The U.S. Supreme Court has agreed to hear the Department of Justice (DOJ)’s challenge in an ongoing legal battle over whether data stored by American companies overseas is covered by a U.S. warrant.
The Supreme Court disclosed in its order list released on Monday that it will take up the case, U.S. v. Microsoft, in which federal investigators sought data from Microsoft that was stored on servers in Ireland.
The case hinges on whether a U.S. warrant can compel American companies to turn over data stored on servers outside the United States. A lower court ruled last year that it does not, meaning that the DOJ needs to follow the same procedures used to obtain physical evidence stored outside the United States.
In December 2013, the U.S. government issued a warrant in connection with an ongoing criminal narcotics investigation to seize data contained in an email account of a Microsoft customer. Microsoft refused to turn over the emails associated with the account, which were stored on servers in Ireland, spurring a legal battle that has dragged on for four years.
The DOJ filed a motion to take the case to the Supreme Court in June.
“The panel reached that unprecedented holding by reasoning that such a disclosure would be an extraterritorial application of the Act — even though the warrant requires disclosure in the United States of information that the provider can access domestically with the click of a computer mouse,” the department wrote in its filing over the summer.
The landmark case has spurred debate among lawmakers in Washington about how to update current laws governing data privacy and law enforcement access to data across national borders.
Microsoft responded to the development on Monday, arguing that the ongoing case points to the broader issue of the need for Congress to overhaul the Electronic Communications Privacy Act, which was passed in 1986 to establish privacy protections for stored electronic communications.
“We will continue to press our case in court that the Electronic Communications Privacy Act (ECPA) — a law enacted decades before there was such a thing as cloud computing — was never intended to reach within other countries’ borders,” Brad Smith, Microsoft’s president and chief legal officer, wrote in a blog post.
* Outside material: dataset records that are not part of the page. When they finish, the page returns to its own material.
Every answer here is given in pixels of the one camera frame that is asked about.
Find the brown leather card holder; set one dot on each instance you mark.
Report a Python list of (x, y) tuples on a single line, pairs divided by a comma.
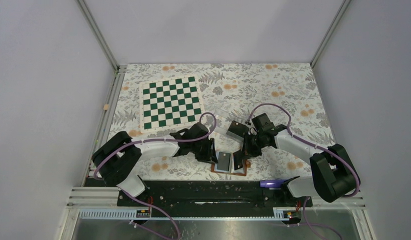
[(241, 172)]

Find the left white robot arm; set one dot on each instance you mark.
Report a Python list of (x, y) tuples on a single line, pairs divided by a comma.
[(116, 159)]

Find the floral tablecloth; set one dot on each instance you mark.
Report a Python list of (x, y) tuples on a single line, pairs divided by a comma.
[(283, 91)]

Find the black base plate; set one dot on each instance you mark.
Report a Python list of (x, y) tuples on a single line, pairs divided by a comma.
[(206, 200)]

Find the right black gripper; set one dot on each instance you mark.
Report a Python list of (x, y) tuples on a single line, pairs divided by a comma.
[(248, 152)]

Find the purple marker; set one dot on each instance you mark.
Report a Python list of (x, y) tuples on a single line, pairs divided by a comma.
[(271, 184)]

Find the green white chessboard mat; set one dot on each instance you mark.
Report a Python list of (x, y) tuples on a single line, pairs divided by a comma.
[(169, 103)]

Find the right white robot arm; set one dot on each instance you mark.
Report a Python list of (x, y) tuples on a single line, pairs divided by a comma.
[(332, 173)]

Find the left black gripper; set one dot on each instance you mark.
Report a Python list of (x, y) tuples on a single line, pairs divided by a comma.
[(209, 155)]

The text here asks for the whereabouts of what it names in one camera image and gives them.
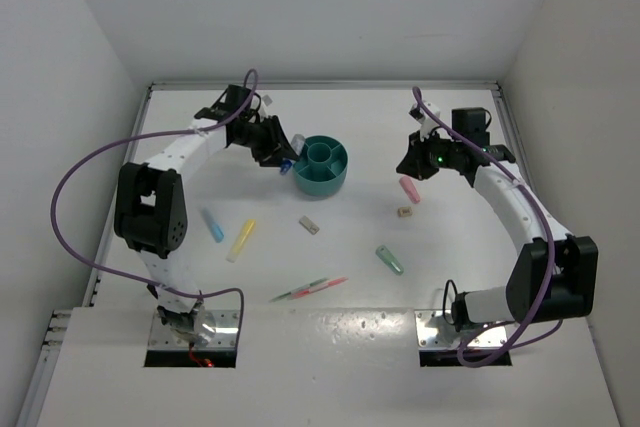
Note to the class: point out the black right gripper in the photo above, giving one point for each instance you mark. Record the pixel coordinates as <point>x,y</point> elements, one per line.
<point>414,164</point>

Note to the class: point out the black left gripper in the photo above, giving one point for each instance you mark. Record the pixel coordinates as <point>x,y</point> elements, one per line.
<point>274,134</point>

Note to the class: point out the pink highlighter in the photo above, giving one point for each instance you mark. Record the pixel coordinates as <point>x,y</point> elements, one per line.
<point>410,190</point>

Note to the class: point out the clear blue glue stick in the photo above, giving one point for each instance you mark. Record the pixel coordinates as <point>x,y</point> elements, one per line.
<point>297,143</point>

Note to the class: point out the green highlighter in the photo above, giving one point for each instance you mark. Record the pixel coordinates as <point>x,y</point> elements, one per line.
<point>389,259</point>

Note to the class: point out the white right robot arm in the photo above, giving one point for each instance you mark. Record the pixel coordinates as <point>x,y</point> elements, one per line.
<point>554,275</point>

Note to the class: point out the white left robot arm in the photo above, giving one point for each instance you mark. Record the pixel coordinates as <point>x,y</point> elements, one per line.
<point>151,212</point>

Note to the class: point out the teal round divided organizer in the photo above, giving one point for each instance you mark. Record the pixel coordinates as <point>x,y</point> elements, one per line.
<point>322,167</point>

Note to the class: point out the small beige eraser right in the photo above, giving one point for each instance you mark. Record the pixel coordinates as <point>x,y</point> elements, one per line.
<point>404,212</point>

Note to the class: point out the beige eraser near centre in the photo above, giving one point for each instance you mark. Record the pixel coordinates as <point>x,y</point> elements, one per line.
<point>309,225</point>

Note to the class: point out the yellow highlighter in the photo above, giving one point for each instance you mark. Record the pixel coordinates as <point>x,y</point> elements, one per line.
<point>240,241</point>

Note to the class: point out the blue highlighter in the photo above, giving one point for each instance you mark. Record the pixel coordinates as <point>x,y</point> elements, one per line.
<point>212,225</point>

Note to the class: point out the pink pen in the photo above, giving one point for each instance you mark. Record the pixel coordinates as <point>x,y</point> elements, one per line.
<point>319,287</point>

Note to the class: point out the green pen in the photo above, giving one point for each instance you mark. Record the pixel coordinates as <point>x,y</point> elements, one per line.
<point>290,293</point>

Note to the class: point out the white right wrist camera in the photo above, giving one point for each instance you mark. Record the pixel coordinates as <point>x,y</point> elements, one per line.
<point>427,125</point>

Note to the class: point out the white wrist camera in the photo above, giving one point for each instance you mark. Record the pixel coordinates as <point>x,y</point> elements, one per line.
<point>427,125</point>
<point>265,101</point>

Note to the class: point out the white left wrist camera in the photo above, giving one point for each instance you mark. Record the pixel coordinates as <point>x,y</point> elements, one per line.
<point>265,101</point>

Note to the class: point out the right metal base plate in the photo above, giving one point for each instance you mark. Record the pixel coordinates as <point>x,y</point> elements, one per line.
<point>434,334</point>

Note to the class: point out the metal base plate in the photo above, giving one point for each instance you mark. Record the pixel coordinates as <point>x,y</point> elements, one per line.
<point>434,334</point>
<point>213,330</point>

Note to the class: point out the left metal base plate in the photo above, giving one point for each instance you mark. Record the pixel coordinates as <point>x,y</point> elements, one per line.
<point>213,330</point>

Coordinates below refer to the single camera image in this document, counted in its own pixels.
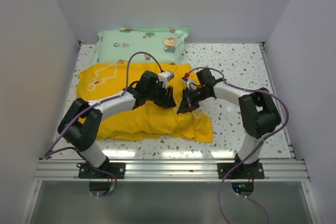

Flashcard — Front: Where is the yellow pillowcase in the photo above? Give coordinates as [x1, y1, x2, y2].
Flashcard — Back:
[76, 63, 213, 143]

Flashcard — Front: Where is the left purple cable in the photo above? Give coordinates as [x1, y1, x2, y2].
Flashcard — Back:
[44, 51, 163, 196]

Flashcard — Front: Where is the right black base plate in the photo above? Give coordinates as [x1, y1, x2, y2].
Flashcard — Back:
[217, 163, 265, 179]

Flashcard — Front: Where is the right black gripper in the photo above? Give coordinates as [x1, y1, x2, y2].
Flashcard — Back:
[177, 87, 211, 115]

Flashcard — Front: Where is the purple cable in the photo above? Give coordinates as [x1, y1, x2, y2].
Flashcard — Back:
[187, 67, 291, 224]
[44, 51, 163, 196]

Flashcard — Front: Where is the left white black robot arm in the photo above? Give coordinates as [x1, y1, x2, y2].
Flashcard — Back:
[57, 71, 176, 179]

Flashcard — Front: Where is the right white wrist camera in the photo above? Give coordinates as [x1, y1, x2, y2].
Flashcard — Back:
[182, 72, 195, 89]

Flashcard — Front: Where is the green cartoon bear pillow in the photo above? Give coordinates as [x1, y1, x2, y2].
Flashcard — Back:
[92, 27, 189, 65]

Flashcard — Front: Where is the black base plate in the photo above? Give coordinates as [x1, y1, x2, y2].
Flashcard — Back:
[217, 163, 265, 179]
[76, 162, 126, 179]

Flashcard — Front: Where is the aluminium mounting rail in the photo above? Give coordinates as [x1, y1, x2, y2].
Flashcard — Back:
[33, 159, 310, 182]

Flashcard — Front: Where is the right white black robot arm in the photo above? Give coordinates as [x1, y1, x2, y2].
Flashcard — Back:
[177, 67, 281, 179]

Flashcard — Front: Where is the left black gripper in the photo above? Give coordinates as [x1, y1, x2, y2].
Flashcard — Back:
[145, 81, 175, 109]

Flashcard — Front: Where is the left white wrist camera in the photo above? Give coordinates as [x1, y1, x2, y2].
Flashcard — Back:
[158, 71, 174, 88]

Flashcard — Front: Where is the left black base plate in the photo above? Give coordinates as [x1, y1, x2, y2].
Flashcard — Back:
[76, 162, 126, 179]

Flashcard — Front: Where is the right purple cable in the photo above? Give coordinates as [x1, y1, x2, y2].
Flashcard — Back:
[187, 67, 291, 224]

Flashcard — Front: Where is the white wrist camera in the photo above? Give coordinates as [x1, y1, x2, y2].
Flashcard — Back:
[182, 72, 195, 89]
[158, 71, 174, 88]

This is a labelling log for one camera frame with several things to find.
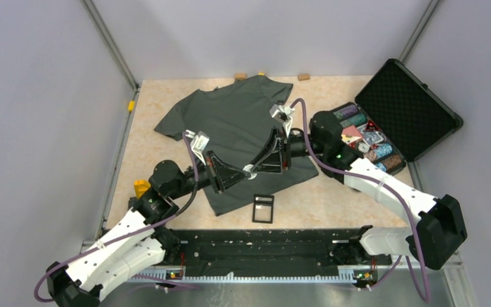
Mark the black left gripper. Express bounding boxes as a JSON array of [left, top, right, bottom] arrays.
[[169, 150, 251, 200]]

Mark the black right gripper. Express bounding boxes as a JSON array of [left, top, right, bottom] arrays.
[[251, 126, 326, 174]]

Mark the blue round brooch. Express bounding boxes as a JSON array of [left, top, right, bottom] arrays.
[[243, 164, 258, 180]]

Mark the dark grey t-shirt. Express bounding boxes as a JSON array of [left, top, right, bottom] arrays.
[[154, 75, 318, 216]]

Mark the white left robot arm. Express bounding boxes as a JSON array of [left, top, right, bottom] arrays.
[[42, 150, 256, 306]]

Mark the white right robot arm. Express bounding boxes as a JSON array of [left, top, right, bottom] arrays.
[[244, 111, 467, 270]]

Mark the black square brooch stand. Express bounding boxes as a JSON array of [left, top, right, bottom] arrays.
[[252, 194, 275, 224]]

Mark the tan wooden block right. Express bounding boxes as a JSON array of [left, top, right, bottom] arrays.
[[297, 74, 311, 81]]

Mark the yellow triangular wedge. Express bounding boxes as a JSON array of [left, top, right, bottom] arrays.
[[134, 180, 151, 199]]

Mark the black poker chip case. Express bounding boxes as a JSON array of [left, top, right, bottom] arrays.
[[332, 59, 464, 175]]

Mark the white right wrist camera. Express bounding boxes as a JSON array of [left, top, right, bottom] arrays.
[[269, 104, 295, 137]]

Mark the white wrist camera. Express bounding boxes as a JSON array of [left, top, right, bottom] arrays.
[[183, 130, 210, 165], [269, 104, 295, 137]]

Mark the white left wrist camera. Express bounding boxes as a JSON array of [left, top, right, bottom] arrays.
[[183, 130, 210, 165]]

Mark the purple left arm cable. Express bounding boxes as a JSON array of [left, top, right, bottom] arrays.
[[33, 131, 202, 304]]

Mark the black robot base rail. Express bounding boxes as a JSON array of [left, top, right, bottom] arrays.
[[162, 228, 393, 278]]

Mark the yellow wall bracket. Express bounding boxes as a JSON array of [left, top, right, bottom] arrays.
[[127, 100, 136, 113]]

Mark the white slotted cable duct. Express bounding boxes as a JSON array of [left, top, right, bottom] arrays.
[[128, 268, 373, 284]]
“If U.S. law enforcement can obtain the emails of foreigners stored outside the United States, what’s to stop the government of another country from getting your emails even though they are located in the United States?” Smith wrote. “We believe that people’s privacy rights should be protected by the laws of their own countries and we believe that information stored in the cloud should have the same protections as paper stored in your desk.”